Facebook Takes a Stab at True Speech-to-Speech Translation via Textless NLP

Facebook Speech-to-Speech Translation

Facebook is striking out its own path to achieving true speech-to-speech translation (S2ST): removing the text translation step from the very beginning and just working with audio.

As previously mentioned, a common S2ST cascade comprises automatic speech recognition (ASR), transcription, text machine translation (MT), and text-to-speech synthesis into the target language.

While Google has been working to eliminate the text-MT step via Translatotron, a project the search giant first unveiled (SlatorPro) back in the spring of 2019, Apple has been on a similar quest, albeit via a more introspective route.

As Apple scientists pointed out, the cascade using the text-MT step has been the only feasible approach until recently; the lion’s share of any progress being attributable to improvements in (and hindered by the limits of) ASR and MT (lots of expertise on both globally).

Of course, these improvements are nothing to scoff at. As Jochen Hummel pointed out at last week’s SlatorCon Remote, GPT-3 is definitely a big deal.

In a September 9, 2021 blog post, however, scientists at Facebook AI noted what they called “an important limitation” of prior improvements; that is, they are “mainly restricted to languages with very large text [datasets] suitable for training AI models.”

To be fair, Facebook scientists acknowledged that GPT-3 (as well as BERT, etc.) did indeed make “huge strides” and could be fine-tuned to apply to a variety of complex natural language processing (NLP) use cases. But all these prior tech still depend on text and Facebook thinks their new model “breaks free” of that.

The social media giant calls its new model Generative Spoken Language Model (or GSLM) and said it “leverages recent breakthroughs in representation learning, allowing it to work directly from only raw audio signals, without any labels or text.”

According to a September 7, 2021 paper, Facebook AI engaged in 6,000 hours of model training on one of two English datasets taken from audiobooks.

As the scientists so eloquently blogged, their model “opens the door to a new era of textless NLP applications for potentially every language spoken on Earth — even those without significant text [datasets].”
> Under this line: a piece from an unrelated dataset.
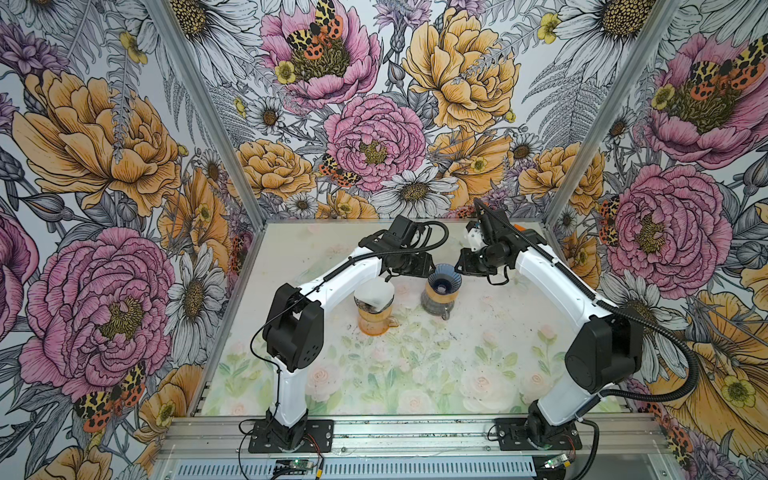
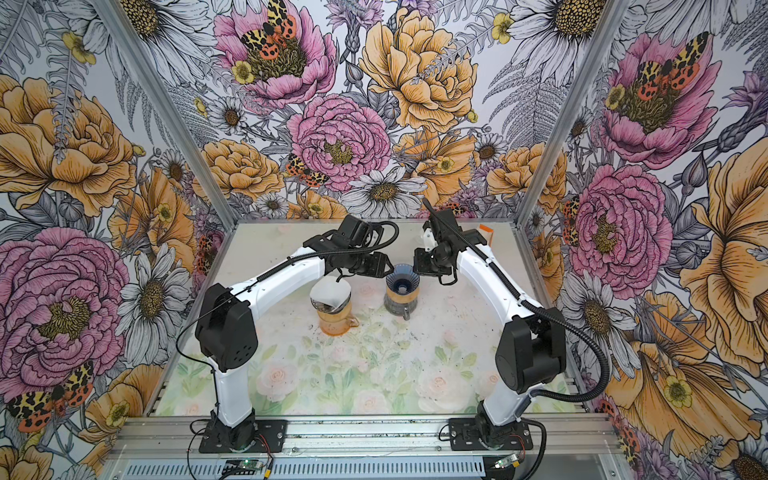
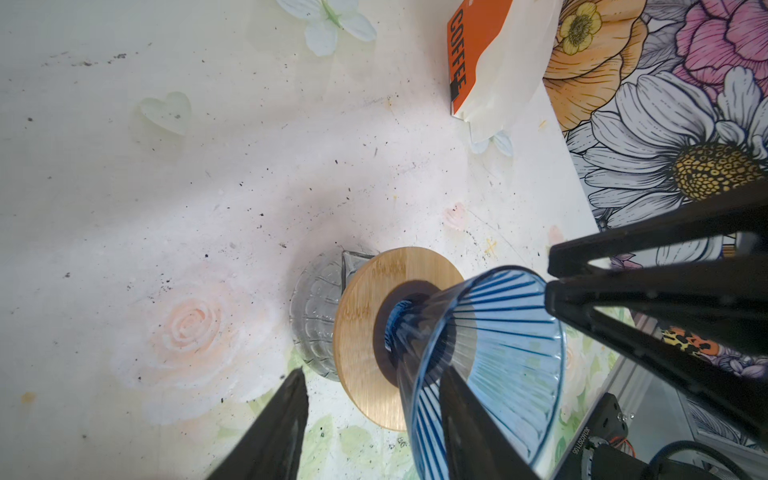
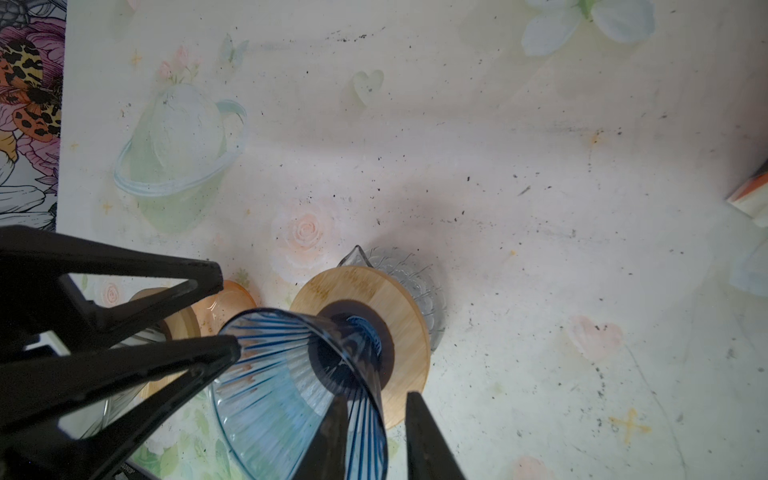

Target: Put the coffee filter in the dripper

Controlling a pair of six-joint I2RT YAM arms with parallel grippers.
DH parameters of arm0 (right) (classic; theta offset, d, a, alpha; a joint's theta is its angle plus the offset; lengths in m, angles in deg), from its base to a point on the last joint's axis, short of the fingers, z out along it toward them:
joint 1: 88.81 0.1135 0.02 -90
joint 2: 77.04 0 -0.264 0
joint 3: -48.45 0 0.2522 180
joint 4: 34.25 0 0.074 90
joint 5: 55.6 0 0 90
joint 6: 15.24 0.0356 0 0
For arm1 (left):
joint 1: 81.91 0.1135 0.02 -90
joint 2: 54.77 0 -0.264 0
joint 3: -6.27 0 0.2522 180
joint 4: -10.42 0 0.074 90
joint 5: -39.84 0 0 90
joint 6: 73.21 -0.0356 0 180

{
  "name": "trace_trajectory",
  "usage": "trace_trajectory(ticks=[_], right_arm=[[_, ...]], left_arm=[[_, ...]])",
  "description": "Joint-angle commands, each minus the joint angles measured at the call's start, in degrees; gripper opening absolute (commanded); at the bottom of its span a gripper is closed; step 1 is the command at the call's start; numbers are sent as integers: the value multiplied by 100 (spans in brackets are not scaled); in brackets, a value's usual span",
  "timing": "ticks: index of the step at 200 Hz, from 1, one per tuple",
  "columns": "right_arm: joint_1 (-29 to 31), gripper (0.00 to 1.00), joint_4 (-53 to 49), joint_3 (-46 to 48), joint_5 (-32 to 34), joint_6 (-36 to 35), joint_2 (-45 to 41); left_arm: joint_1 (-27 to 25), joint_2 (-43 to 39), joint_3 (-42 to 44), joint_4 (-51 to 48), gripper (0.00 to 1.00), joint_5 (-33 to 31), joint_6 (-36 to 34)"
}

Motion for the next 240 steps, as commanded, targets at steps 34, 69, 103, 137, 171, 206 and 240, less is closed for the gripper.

In short, GSLM aims to render ASR obsolete by working in true end-to-end fashion, Facebook said; from speech input to speech output.

A Textless NLP Future

As only big tech can, Facebook gathered a multidisciplinary team of researchers to work on GSLM; experts in psycholinguistics, signal processing, speech processing, and NLP.

They likened their approach to how preschool children learn language “solely from raw sensory inputs and audio interactions” (hence the psycholinguistics, etc.), using this as a template for their new textless NLP model.

Facebook highlighted the importance of the textless NLP approach, summarized as follows:

  • It can be applied to training models for any spoken language.
  • Models can incorporate nuances and intonations in speech that denote emotions (e.g., anger, irony, uncertainty) and even “vocalizations” (laughter, yawning, etc.).
  • It can be used to train models on audio-first experiences (e.g., podcasts), bypassing annotation or training ASR.

Early feedback on the Facebook model was generally enthusiastic at this writing, with one concerned tweet over the eventual fate of ASR, and another balking at the supposed hype.

The social media giant foresees a host of applications for its new model — multilingual video games, content search, summarizing archived audio — and said “textless NLP technology should make AI more inclusive and able to model a richer variety of languages than is possible today.”